▶ Task goal:
The listing below holds a line with "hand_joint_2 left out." and a line with "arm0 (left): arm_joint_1". Reproduce those two lines exactly, plus everything between them.

----

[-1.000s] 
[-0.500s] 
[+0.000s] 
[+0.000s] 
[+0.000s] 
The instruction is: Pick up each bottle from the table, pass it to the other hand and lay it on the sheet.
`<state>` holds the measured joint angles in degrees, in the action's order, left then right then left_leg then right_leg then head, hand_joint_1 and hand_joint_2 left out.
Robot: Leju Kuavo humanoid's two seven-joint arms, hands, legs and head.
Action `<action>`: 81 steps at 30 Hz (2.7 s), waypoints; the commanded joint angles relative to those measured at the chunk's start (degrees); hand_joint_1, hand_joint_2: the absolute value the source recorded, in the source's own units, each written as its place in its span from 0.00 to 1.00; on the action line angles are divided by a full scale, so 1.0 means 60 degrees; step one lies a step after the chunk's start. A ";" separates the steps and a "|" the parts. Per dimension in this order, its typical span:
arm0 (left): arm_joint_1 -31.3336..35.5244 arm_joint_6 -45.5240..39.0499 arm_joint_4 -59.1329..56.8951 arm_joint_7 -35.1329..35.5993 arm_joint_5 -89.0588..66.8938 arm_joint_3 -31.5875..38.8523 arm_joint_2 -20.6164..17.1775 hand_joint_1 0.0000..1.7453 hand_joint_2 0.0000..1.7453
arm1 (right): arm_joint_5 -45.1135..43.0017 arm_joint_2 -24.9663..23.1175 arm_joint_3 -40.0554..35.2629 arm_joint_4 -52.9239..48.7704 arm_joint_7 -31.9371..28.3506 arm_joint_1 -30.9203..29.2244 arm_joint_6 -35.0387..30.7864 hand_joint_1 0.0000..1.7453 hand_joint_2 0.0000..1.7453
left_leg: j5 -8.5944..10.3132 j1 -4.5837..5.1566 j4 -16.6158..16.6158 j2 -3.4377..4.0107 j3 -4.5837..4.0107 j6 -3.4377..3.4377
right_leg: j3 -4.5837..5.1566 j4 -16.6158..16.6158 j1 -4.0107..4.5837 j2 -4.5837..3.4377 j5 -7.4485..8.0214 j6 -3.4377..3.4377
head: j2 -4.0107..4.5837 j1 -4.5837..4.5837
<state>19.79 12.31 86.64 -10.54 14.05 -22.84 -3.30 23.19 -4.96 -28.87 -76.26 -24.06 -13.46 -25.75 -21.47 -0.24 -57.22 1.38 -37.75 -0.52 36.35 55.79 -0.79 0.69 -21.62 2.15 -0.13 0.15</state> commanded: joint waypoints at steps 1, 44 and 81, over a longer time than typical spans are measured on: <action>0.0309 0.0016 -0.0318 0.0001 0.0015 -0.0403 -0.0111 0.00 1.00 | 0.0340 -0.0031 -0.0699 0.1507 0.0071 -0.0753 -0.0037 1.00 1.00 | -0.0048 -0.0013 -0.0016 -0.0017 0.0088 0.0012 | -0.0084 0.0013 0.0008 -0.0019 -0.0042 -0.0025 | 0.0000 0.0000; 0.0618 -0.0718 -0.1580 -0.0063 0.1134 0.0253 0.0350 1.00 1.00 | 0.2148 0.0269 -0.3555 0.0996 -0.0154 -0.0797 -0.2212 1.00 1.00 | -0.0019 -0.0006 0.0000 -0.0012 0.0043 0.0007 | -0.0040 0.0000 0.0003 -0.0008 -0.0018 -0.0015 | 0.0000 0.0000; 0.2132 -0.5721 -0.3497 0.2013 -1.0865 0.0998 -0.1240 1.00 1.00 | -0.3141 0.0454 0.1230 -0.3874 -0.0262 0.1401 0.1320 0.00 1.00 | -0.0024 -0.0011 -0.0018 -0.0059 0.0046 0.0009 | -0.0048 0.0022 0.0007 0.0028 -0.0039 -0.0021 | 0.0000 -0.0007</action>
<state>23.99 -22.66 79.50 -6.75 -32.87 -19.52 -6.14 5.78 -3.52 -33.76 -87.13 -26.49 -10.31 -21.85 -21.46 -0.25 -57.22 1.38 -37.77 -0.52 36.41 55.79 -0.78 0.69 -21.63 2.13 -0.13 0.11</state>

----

▶ Reply:
`<state>` holds the measured joint angles in degrees, in the action's order, left then right then left_leg then right_leg then head, hand_joint_1 and hand_joint_2 left out.
Robot: Leju Kuavo humanoid's two seven-joint arms, hands, legs and head.
Action `<action>`: 81 steps at 30 Hz (2.7 s), waypoints; the commanded joint angles relative to those measured at the chunk's start (degrees); hand_joint_1, hand_joint_2: the absolute value the source recorded, in the source's own units, each written as its place in its span from 0.00 to 1.00; on the action line angles are divided by a full scale, so 1.0 means 60 degrees; step one lies a step after the chunk's start. A ";" separates the steps and a "|" the parts. Per dimension in this order, its typical span:
arm0 (left): arm_joint_1 -31.3336..35.5244 arm_joint_6 -45.5240..39.0499 arm_joint_4 -59.1329..56.8951 arm_joint_7 -35.1329..35.5993 arm_joint_5 -89.0588..66.8938 arm_joint_3 -31.5875..38.8523 arm_joint_2 -20.6164..17.1775 hand_joint_1 0.0000..1.7453 hand_joint_2 0.0000..1.7453

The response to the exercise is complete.